Is the media complicit in the failings of health care reform? Allison Kilkenny of Citizen Radio, Adam Green of the Progressive Change Campaign Committee, Diane Archer of the Campaign for America’s Future, and Bob Fertik, President of Democrats.com join us to discuss the coverage, good and bad, and what it means for the fate of the public option.

Alia Malek, author of the new book A Country Called Amreeka: Arab Roots, American Stories, grew up in the U.S. the child of Syrian immigrant parents.  She noticed that Arab-Americans were either seen as incredibly foreign or invisible, and set out to tell the stories of generations of people who challenge the popular stereotype of Arabs in this country. “We keep seeing Arabs as only foreign but I wanted to place in the consciousness the idea of the Arab American,” she says.
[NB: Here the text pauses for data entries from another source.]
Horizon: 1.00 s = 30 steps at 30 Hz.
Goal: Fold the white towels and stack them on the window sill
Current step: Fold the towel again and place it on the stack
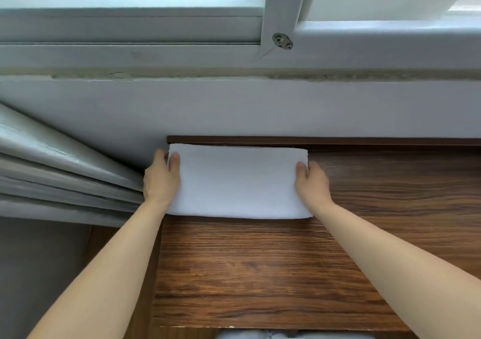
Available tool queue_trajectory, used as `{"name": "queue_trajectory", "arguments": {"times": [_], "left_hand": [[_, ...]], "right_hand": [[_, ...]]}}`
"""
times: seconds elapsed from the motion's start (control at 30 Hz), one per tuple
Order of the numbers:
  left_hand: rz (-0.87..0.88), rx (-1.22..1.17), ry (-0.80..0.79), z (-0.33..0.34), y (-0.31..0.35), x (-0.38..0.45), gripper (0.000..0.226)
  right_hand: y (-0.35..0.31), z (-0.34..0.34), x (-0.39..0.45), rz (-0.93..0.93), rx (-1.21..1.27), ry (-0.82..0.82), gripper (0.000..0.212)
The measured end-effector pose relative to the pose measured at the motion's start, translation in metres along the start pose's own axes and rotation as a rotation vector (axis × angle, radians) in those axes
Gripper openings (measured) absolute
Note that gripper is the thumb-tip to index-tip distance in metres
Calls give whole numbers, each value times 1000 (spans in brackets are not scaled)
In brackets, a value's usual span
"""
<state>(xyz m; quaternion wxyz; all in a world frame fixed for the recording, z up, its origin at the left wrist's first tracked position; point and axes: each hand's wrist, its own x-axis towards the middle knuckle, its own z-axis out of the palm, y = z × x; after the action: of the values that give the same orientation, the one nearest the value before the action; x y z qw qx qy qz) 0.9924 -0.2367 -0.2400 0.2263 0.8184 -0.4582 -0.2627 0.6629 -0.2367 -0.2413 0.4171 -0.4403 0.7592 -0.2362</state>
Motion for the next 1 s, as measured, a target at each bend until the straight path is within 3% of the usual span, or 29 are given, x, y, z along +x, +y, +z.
{"name": "queue_trajectory", "arguments": {"times": [0.13, 0.2, 0.3, 0.33, 0.43, 0.5, 0.57, 0.7, 1.0], "left_hand": [[-58, 2, 98, 6, 1, -3, 44], [-9, 49, 169, 8, 2, -7, 39], [355, 228, 319, 18, 2, -18, 33], [521, 302, 336, 24, 5, -23, 33], [836, 412, 40, 50, 21, -39, 45], [792, 457, -140, 62, 25, -47, 56], [702, 518, -178, 65, 17, -46, 64], [623, 637, -163, 59, -8, -38, 75], [322, 671, -122, 39, -5, -37, 99]], "right_hand": [[3, 3, 2, 44, -80, 21, 41], [4, 5, -1, -32, -201, 138, 42], [0, 22, -11, -459, -434, 421, 36], [-3, 32, -13, -631, -453, 435, 35], [-18, 72, -23, -928, -498, 98, 39], [-24, 93, -27, -903, -573, -118, 50], [-24, 101, -26, -861, -703, -196, 61], [-3, 84, -15, -856, -906, -216, 71], [31, -2, 2, -694, -961, -195, 73]]}}
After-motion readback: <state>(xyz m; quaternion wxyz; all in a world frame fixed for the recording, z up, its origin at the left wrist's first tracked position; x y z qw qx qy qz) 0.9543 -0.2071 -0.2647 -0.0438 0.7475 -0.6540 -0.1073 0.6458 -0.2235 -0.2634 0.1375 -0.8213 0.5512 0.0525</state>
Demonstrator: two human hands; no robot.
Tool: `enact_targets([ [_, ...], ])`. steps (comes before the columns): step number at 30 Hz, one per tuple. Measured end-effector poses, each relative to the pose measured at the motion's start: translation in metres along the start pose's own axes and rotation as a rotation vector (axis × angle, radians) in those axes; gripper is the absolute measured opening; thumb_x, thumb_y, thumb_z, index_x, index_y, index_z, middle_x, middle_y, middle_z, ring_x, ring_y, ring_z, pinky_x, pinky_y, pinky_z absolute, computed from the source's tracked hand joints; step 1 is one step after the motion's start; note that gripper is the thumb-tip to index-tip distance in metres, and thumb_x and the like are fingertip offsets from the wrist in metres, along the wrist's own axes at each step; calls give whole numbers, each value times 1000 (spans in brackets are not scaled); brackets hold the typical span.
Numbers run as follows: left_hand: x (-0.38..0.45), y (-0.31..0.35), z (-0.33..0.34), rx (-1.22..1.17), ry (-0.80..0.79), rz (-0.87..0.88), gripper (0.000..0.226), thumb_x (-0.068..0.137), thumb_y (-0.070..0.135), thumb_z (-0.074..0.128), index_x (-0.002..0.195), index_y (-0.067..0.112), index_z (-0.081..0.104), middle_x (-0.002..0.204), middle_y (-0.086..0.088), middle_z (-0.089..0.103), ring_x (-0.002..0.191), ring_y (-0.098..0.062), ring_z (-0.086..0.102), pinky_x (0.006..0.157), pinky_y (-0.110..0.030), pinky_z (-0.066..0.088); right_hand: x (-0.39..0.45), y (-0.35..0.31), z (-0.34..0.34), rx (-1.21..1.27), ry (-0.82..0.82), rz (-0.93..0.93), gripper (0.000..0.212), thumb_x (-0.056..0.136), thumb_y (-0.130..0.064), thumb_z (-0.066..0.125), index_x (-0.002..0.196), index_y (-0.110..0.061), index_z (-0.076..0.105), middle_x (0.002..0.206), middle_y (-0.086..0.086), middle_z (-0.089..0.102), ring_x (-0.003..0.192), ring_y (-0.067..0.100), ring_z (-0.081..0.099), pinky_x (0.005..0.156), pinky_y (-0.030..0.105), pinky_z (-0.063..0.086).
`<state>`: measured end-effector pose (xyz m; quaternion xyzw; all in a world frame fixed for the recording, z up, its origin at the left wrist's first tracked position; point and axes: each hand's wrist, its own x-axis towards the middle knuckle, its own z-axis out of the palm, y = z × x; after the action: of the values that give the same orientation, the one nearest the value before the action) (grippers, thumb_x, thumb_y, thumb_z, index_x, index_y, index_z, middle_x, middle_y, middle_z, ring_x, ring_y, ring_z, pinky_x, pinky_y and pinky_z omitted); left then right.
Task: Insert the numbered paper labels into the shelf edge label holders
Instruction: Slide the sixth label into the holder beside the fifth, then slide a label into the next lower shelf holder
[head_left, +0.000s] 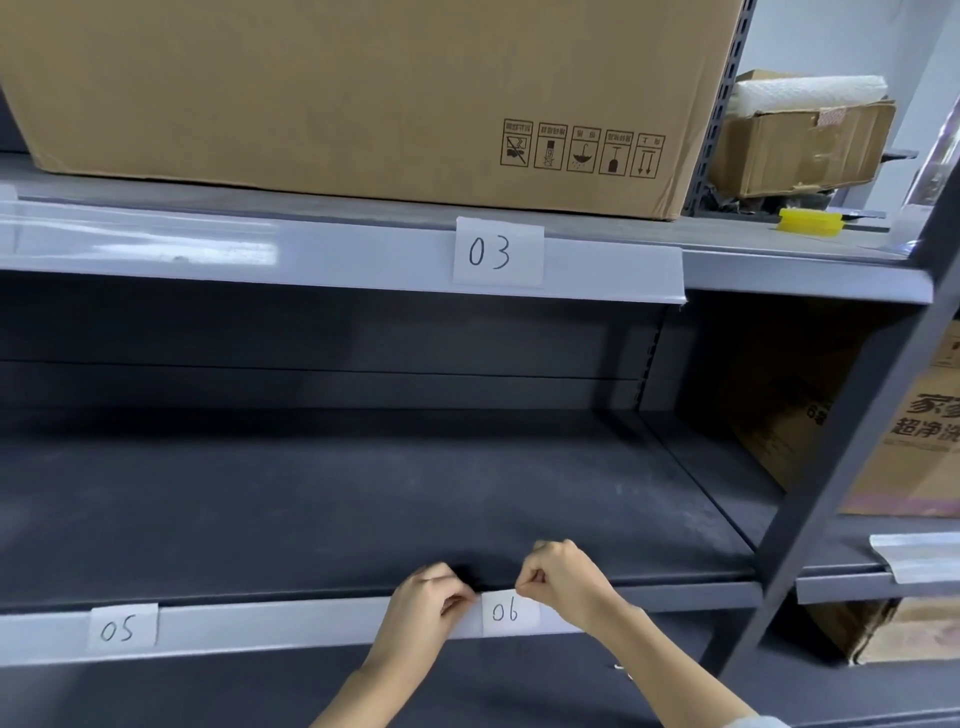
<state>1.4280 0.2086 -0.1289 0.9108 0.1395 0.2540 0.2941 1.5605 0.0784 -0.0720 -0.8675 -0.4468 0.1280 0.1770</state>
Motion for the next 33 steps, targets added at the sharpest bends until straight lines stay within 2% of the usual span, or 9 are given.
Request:
enact_targets([
  [4,-12,-8,-12,-15,97,48,11,64,12,72,73,17,72,71,13,63,78,-4,50,71,-4,39,-3,1,3,153,115,22,16,80,-9,59,85,-10,74,71,-17,46,62,8,50,70,24,46],
  [8,-21,-23,-33,61,125,56,25,60,6,82,83,12,74,81,4,74,87,-5,51,79,-14,42,-11,-2,8,192,231,66,19,82,-9,63,98,-1,70,84,4,59,77,20,60,77,28,47],
  [13,-41,-32,-57,120,137,77,33,76,25,68,104,8,70,105,-1,73,105,-7,51,95,-17,35,-30,-12,21,237,313,65,36,87,-13,60,123,-10,58,128,-1,59,119,14,55,92,11,36],
  [15,-55,-36,-65,95,121,54,34,82,30,63,108,8,68,109,0,71,102,-6,59,96,-13,36,-41,-17,32,222,336,63,38,88,-13,59,126,-11,56,135,-2,54,126,13,50,95,8,30],
  [19,-91,-40,-80,62,120,-20,48,67,0,80,113,5,65,113,-8,70,113,-6,47,96,12,18,-66,-31,55,236,384,46,35,88,-9,58,124,-11,58,137,-2,52,132,10,43,96,2,24],
  [22,-128,-38,-93,81,186,-81,48,75,4,74,121,9,60,125,-3,62,119,-2,42,98,7,20,-88,-48,66,223,340,43,41,90,-15,56,131,-14,51,143,-3,46,138,9,33,105,8,20],
  [26,-195,-27,-105,110,212,-256,53,87,18,62,137,19,42,139,12,43,130,-6,42,102,-19,35,-137,-64,89,175,165,50,53,94,-25,49,143,-17,30,151,-2,31,144,10,17,113,20,19],
  [28,-237,-18,-108,96,186,-339,52,90,19,59,138,21,40,136,19,38,129,-2,39,100,-18,36,-167,-68,104,196,107,54,55,95,-25,48,144,-16,26,153,-2,28,144,11,15,114,21,18],
  [33,-331,-13,-127,214,113,-385,51,82,19,69,130,19,51,135,10,51,126,-8,48,99,-19,38,-226,-96,137,212,47,33,53,95,-24,48,143,-15,28,152,-3,30,144,13,18,114,21,18],
])
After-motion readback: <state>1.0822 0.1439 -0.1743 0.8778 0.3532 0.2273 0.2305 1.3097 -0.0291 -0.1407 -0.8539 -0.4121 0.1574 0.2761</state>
Our Got Docs selection this week takes us from Sweden to Costa Rica in search of a swath of rainforest. Not just any rainforest, though–filmmaker Jacob Andrén bought a few acres of rainforest as a primary school child. The Forest is the story of Jacob’s journey to track down his patch of rainforest and to figure out, along the way, whether one person’s small contribution can make a difference.

Kate Clinton shares her thoughts on Bloomberg’s attempted third term, Hillary Clinton’s tenure as Secretary of State, and why Democrats should make Republicans read the phone book, and Phyllis Bennis wants to remind politicians that far from being political suicide to criticize Israel, it might be political suicide not to.

Thanks to Media Matters for America and the Progressive Change Campaign Committee for video in today’s show.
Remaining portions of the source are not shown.